**Try it**
Among the entries below, tally each line in which the word "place" is found, then state the tally alone.

== == ==

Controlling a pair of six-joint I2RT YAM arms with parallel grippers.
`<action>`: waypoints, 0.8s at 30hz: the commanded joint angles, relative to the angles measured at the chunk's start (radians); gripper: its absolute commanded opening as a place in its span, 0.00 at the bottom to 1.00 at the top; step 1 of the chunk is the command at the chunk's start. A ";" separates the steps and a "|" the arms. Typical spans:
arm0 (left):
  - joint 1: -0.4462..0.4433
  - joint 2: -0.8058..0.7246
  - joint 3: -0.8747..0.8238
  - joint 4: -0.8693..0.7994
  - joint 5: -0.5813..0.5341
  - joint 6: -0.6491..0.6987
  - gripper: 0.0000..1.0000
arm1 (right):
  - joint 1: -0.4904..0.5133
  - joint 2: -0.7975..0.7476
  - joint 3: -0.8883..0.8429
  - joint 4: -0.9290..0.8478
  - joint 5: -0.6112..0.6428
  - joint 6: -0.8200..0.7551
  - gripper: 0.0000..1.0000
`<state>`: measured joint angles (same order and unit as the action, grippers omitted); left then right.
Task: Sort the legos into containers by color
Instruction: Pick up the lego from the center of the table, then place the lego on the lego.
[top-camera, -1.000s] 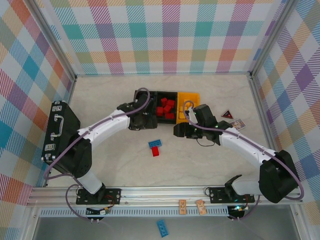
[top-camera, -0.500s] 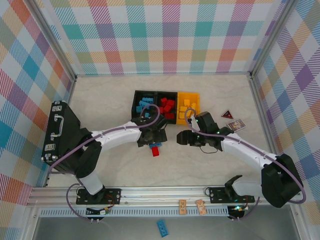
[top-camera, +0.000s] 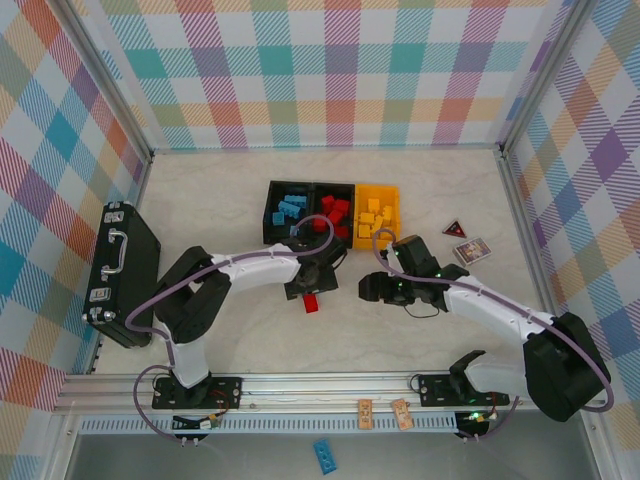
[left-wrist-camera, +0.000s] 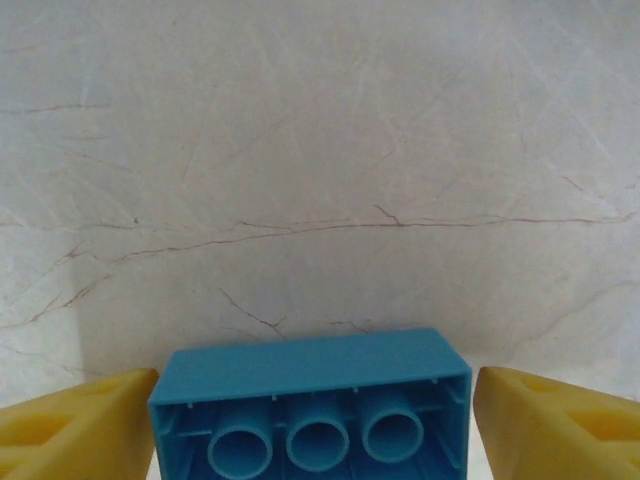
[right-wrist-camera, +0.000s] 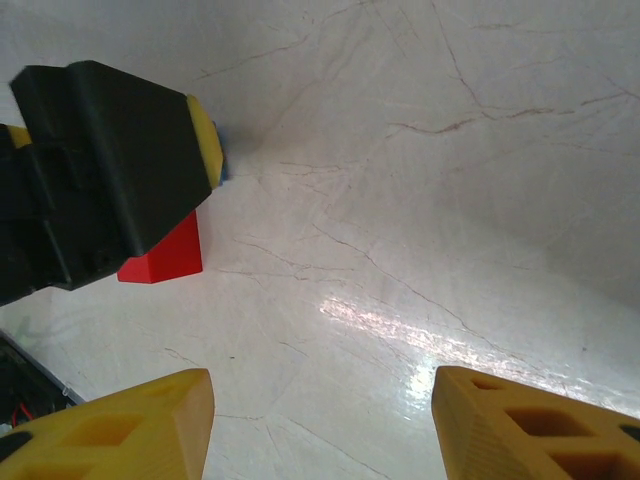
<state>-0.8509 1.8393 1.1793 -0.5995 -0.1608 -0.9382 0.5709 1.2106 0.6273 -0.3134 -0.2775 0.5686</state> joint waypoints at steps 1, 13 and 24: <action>-0.010 0.014 0.027 -0.043 -0.042 -0.006 0.72 | 0.009 -0.014 -0.004 0.021 0.001 0.010 0.60; 0.017 -0.043 0.068 -0.106 -0.111 0.074 0.57 | 0.009 -0.012 -0.006 0.041 -0.005 0.026 0.60; 0.155 -0.132 0.133 -0.160 -0.155 0.227 0.56 | 0.011 0.003 0.063 0.046 -0.023 0.020 0.59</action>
<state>-0.7368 1.7504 1.2755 -0.7139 -0.2836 -0.7860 0.5713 1.2095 0.6418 -0.2852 -0.2798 0.5877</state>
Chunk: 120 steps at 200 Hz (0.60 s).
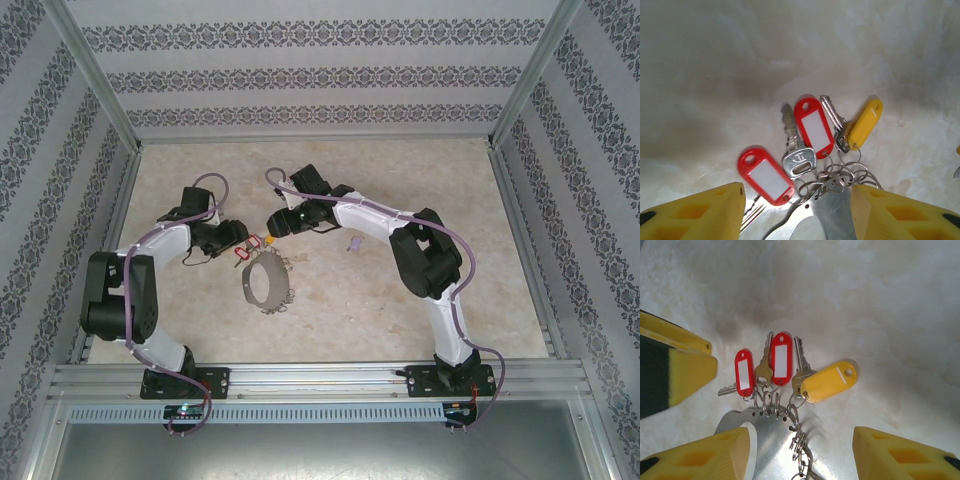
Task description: Put the keys on the keyring
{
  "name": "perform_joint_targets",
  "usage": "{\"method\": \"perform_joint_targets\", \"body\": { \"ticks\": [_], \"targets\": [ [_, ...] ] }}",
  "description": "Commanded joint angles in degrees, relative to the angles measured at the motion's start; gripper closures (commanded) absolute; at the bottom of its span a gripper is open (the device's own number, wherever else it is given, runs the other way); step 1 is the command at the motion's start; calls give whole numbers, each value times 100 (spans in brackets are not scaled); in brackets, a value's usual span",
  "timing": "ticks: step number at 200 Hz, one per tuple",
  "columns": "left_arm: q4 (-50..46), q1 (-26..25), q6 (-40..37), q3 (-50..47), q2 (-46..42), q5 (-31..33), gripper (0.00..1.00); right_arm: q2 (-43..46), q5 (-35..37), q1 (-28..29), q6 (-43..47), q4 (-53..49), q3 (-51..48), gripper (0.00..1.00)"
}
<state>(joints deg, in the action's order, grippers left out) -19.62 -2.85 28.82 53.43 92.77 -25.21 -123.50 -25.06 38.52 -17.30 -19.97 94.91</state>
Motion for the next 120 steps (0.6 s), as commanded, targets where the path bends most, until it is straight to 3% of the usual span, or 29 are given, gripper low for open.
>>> {"method": "perform_joint_targets", "body": {
  "ticks": [1,74,120],
  "targets": [
    [125,-282,-148,280,205,259,42,-106,-50,93,-72,-77,14,45],
    [-193,-726,-382,462,540,1031,38,-159,-30,109,-107,-43,-147,47],
    [-296,-826,-479,435,676,1148,38,-56,18,-3,-129,17,-309,47]
  ]
}}
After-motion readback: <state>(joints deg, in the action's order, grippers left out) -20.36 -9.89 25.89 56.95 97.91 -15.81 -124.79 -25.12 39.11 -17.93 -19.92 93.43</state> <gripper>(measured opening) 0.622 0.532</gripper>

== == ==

**Result below**
2